私は今度の事件に對する宮部の態度に就いては、衷心大に慊らないものがあったから、私ははなから、私と岡田との交渉顚末を語った後には、口を新にして、彼の不德さ、彼の鈍感さを數えて、思いきり彼を罵倒してやる考えだった。丁度其處へ、岡田の兄が話の口火を點じてくれたから、渡りに舟でもって、いよいよ火蓋を切ってはなったのだ。すると今度はとにもかくにも、其の聞き手たる岡田の兄から私は、表面だけでも私の説に同意する言葉を得たから、それに依ってなお一段と勇氣の加わるのを覺えた。で、私は直ぐと後追っかけて、
「そうじゃありませんか。人間が大學で二年三年學んで、それで一個優秀な人間になれるなら、もう此の世に苦勞の必要がなくなりますからね。それもです。其の學校が本當に、根本から人間を拵えるのを目的として、それぞれの學課を授けているならまだしもですが、あの人の卒えてきた大學と云うところは、一切そう云うことを拔きにして、ただ各自學生の志望する一科目だけを專門に敎えるところですから溜りません。──恐らくは大學では、そう云った學課は、小學から中學、中學から高等學校を經てくる中に授けてある筈だ。それに、學生は皆それぞれの家庭において、それぞれの父母から、そう云った倫理敎育は受けてる筈だと云う考えから、敢えて敎授しようとはしないのでしょうが、事實は無遠慮にこれを裏切ってるから、憫れになりまさあね。其の実證は即ち宮部さんです。あの人をみれば、一等能く此の間の消息が分ります……」と云ってくると、岡田の兄は、また其處へ首を突っこんで、
「そりゃそうやがいね。
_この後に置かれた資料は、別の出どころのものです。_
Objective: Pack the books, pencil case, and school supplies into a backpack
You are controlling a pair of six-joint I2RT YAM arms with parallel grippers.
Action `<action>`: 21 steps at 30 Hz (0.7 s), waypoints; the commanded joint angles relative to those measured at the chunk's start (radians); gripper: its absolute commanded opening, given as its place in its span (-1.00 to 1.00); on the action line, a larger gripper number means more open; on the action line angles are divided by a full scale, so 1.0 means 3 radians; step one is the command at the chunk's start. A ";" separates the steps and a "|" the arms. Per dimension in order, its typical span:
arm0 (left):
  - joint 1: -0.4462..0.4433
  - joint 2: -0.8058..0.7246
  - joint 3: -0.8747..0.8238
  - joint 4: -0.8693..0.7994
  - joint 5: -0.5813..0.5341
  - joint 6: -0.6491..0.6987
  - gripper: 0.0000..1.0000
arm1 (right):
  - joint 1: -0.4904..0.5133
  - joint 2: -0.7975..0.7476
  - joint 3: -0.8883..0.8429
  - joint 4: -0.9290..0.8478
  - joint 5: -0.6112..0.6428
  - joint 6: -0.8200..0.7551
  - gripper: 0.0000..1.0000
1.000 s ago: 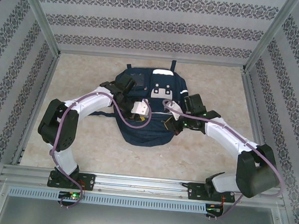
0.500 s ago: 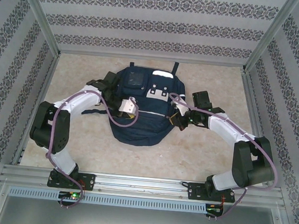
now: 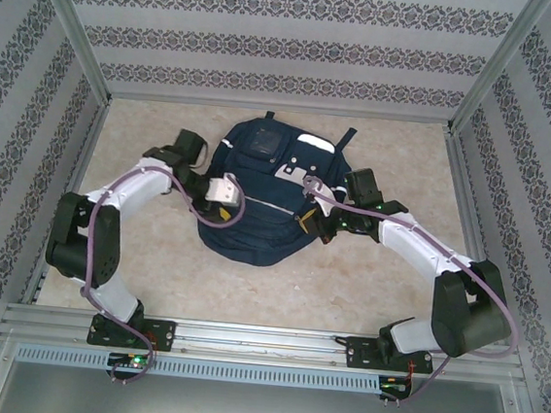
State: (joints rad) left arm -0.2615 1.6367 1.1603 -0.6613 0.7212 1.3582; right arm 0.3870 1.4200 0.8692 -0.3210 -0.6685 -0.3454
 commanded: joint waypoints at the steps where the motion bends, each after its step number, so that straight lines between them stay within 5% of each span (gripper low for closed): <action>1: -0.0298 -0.0148 -0.0067 0.0198 0.0220 -0.0333 0.16 | 0.0111 -0.0130 0.0038 0.0098 -0.0257 0.0148 -1.00; 10: -0.0611 0.0066 -0.0129 0.1103 -0.0047 -0.1000 0.27 | 0.0198 -0.0175 -0.0008 0.0129 -0.0328 0.0165 -1.00; 11: -0.0622 0.0102 -0.0121 0.1129 -0.0094 -0.1017 0.14 | 0.0199 -0.0183 -0.0017 0.0133 -0.0333 0.0159 -1.00; 15: -0.0640 0.0162 -0.0043 0.0972 -0.0078 -0.0931 -0.95 | 0.0198 -0.0205 -0.0060 0.0073 -0.0216 0.0064 -1.00; 21: -0.0629 -0.0002 -0.0164 0.0586 0.0144 -0.0407 -1.00 | 0.0087 -0.0042 -0.0051 0.0001 0.0589 -0.0083 -1.00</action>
State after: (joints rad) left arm -0.4519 1.6672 1.1328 -0.4225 0.7326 1.1496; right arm 0.4309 1.3968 0.8547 -0.3164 -0.6010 -0.3393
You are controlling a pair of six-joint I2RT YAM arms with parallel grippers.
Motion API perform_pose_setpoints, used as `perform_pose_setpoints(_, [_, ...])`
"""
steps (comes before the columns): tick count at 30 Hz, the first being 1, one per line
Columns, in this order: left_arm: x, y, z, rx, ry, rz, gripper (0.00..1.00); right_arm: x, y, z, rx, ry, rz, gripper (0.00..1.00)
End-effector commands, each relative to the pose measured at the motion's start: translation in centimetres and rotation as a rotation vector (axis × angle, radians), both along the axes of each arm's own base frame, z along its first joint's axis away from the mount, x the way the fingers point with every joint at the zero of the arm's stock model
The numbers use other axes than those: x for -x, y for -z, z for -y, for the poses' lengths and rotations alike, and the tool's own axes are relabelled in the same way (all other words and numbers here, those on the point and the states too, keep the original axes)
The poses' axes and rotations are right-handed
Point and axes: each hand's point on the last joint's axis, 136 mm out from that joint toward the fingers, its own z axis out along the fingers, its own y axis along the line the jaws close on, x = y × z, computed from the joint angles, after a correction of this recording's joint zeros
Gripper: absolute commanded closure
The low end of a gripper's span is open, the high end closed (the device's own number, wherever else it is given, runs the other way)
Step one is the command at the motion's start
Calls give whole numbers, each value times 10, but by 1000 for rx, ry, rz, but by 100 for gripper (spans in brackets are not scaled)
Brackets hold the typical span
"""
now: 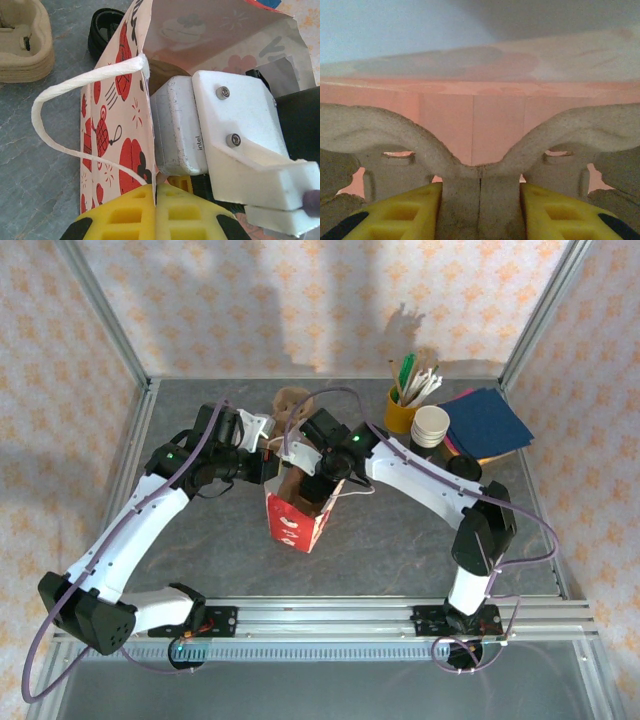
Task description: Pack the takeout coffee
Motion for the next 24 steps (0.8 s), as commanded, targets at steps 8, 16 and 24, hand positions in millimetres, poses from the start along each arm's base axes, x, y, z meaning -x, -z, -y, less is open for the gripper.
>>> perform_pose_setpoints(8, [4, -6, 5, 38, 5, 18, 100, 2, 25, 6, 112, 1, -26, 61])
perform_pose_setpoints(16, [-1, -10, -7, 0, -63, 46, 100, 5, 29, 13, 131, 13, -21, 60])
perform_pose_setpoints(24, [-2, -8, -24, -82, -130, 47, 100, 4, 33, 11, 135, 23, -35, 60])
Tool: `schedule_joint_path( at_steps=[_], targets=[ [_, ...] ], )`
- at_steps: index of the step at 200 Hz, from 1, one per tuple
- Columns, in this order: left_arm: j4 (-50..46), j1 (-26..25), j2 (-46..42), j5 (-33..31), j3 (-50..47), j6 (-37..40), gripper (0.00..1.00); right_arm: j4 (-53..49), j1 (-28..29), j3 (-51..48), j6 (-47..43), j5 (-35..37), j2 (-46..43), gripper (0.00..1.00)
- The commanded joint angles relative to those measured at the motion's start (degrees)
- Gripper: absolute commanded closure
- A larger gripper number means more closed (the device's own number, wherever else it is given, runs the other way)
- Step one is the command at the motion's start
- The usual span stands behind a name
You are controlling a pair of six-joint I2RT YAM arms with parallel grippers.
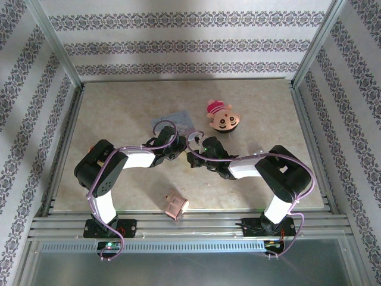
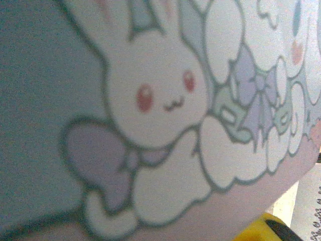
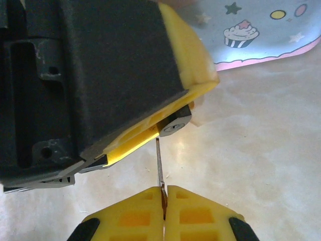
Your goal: Unlock a padlock with a key
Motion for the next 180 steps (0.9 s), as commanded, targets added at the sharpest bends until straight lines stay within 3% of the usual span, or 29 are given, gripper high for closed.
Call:
schedule_joint_path(
  at_steps=[1, 180],
  targets=[
    [-0.3, -0.1, 2.3, 7.7, -1.5, -5.1, 0.96, 0.6, -0.5, 0.3, -0.6, 1.1, -0.5, 1.0],
    [0.0, 0.1, 1.6, 7.7, -1.9, -4.8, 0.96, -0.5, -1.3, 0.8, -0.8, 1.8, -0.3, 1.0]
  ],
)
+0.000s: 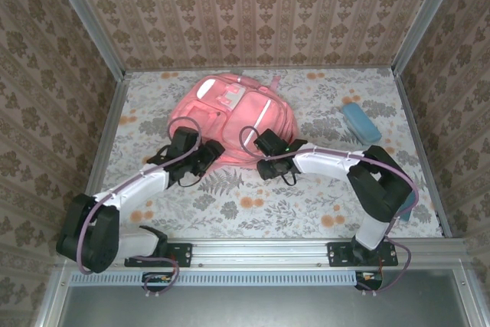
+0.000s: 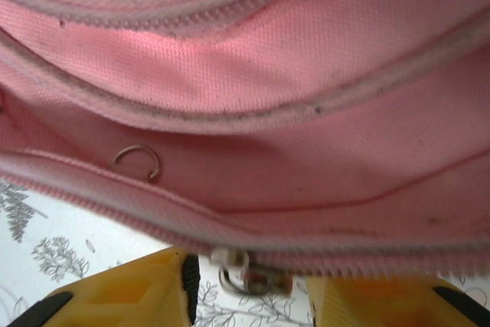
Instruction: Pack books, pencil case, and school supplies into a backpack
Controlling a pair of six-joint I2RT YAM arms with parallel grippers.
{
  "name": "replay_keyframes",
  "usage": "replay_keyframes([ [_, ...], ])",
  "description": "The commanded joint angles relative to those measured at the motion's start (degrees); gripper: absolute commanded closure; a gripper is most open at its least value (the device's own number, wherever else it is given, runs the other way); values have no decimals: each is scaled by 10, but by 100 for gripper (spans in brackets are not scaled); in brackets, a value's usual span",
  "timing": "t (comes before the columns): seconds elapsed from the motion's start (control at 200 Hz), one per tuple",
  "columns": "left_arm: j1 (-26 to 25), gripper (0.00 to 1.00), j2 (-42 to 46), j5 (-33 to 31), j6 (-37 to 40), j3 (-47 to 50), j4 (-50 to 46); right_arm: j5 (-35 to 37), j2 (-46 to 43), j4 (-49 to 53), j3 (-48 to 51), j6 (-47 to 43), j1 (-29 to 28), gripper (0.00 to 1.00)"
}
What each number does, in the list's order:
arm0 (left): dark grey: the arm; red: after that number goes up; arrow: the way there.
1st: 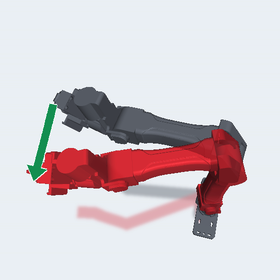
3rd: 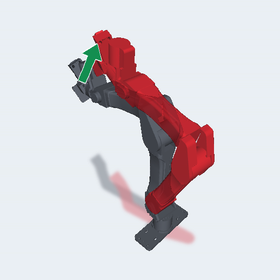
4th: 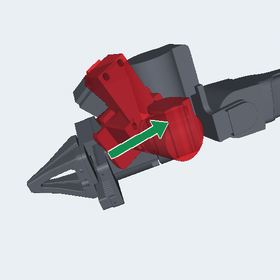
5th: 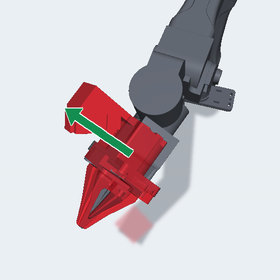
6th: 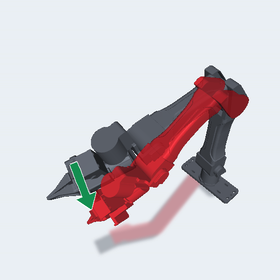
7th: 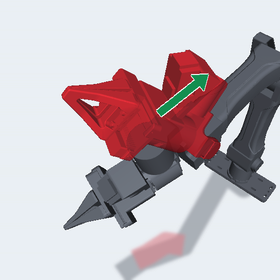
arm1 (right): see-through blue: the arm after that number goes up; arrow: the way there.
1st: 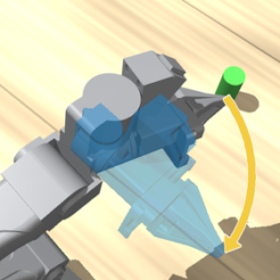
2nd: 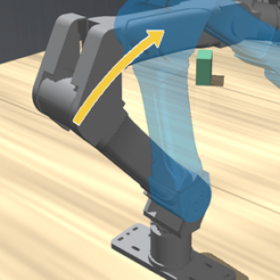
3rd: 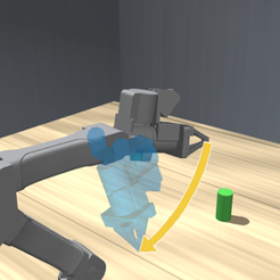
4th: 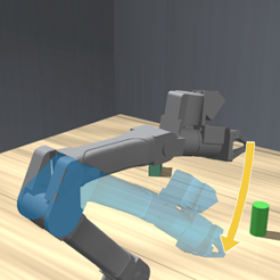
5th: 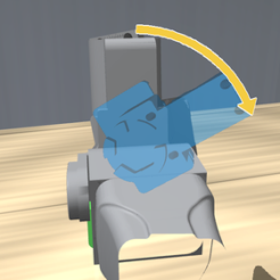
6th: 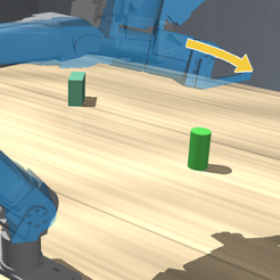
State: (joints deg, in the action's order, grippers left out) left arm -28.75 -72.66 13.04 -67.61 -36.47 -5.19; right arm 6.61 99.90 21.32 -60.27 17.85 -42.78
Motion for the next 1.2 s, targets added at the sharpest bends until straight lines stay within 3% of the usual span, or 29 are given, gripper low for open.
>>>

」と云うのだ。私は此處へくると、もうそう云う岡田の兄の賛否如何などは問題ではなかった。ただ私は、忌憚なく私の信ずるところを語るのに急だった。だから、それに押っかぶせるようにして、
「若しも大學と云うところが、本當の意味において、人間を拵えるところなら、つまり本當に人間に人格を授けるところなら、第一宮部さんは、幾くら必要があり、幾くら困ったからと云っても、他から委托されてる金員を私するような、そんな不德なことはしない筈ですからね。ところで、それは背に腹は變えられないと云ったような理由があって、萬萬不德なことだとは知りながらも、止むに止まれず目を瞑って、一時それを融通したのだと云うなら、これは其の情狀を酌量して、今暫く不問に附しときましょう。ですが、許しがたいのは、其の事實を知り、そして、誤ってそれを他に口外した者が、後に自分の不德さを自覺すると、もうあの人の下に駈けつけて行って、只管に謝罪してるのに、それに耳も貸さなかったことです。實に言語道斷じゃありませんか……」と云うと、私は一時に亢奮して、胸も押しつぶされるようになってきた。だから、此處の終りの方の言葉も、──「實に言語道斷」以下が、風に打たれている蜻蛉の羽根のようになってきた。其の時私は、これではいけないと思った。其處で氣を締めて、「考えて御覽なさい。自分が現に、德さん同樣に、いやそれ以上の責苦を負うてるんじゃありませんか。それをあの人は容れようとはしないんですからね。と云うのも、あの人が本當に出來ていないからです。あの人が、本當に苦勞らしい苦勞をしていないからです。それも其の筈です。──苦學力行した者を卑しみ憎んで、獨り自から高しとのみ思ってるんですから、無理もないと云えばそうも云えますが、同時に宮部と云う人は、此の世における最も卑しい、最も醜い人間だと云うことを遺憾なく曝露したことにもなります。私は何もあの人に、過分な要求をしようたあ思いません。ただ德さんがあやまりに行った時に、ただ一言、『許す』とさえ云ってくれれば、それで好かったんです。そうさえ云ってくれれば、恐らくは德さんだって、死ななかっただろうと思います。それをあの人は拒絕して容れなかったばかりか、終いには、德さんが話のついでにした新聞のことや、植松さんのことまで邪推し曲解して、德さんを罵詈讒謗しておかないんですから、情けなくなるじゃありませんか。私に云わせると、德さんを腦病院へ監禁して、そして、これを腦病院の便所で殺した者は誰でもありません。それは實にあの人です。あの人が、自から手をくだして、殺したも同然です……」と云ってくると、私はまた火を飮んだ時のようになってきた。──口中は砂を含んだように乾いてきた。そして、瞼も熱くなって、今にも淚が落ちそうになってきた。それを私は凝と堪えていた。無論其の間は口も利けなかった。が其の中にも、落ちてきそうになる淚を、落してはならないと思うので、それを飮んでいるのに、どんなに氣を遣ったか知れない。終いには仕方なくなってきて、それとなく出もせぬ鼻を啜ったりした。そして、一つはそれを紛かす上から、また直ぐと後を續けねばならなかった。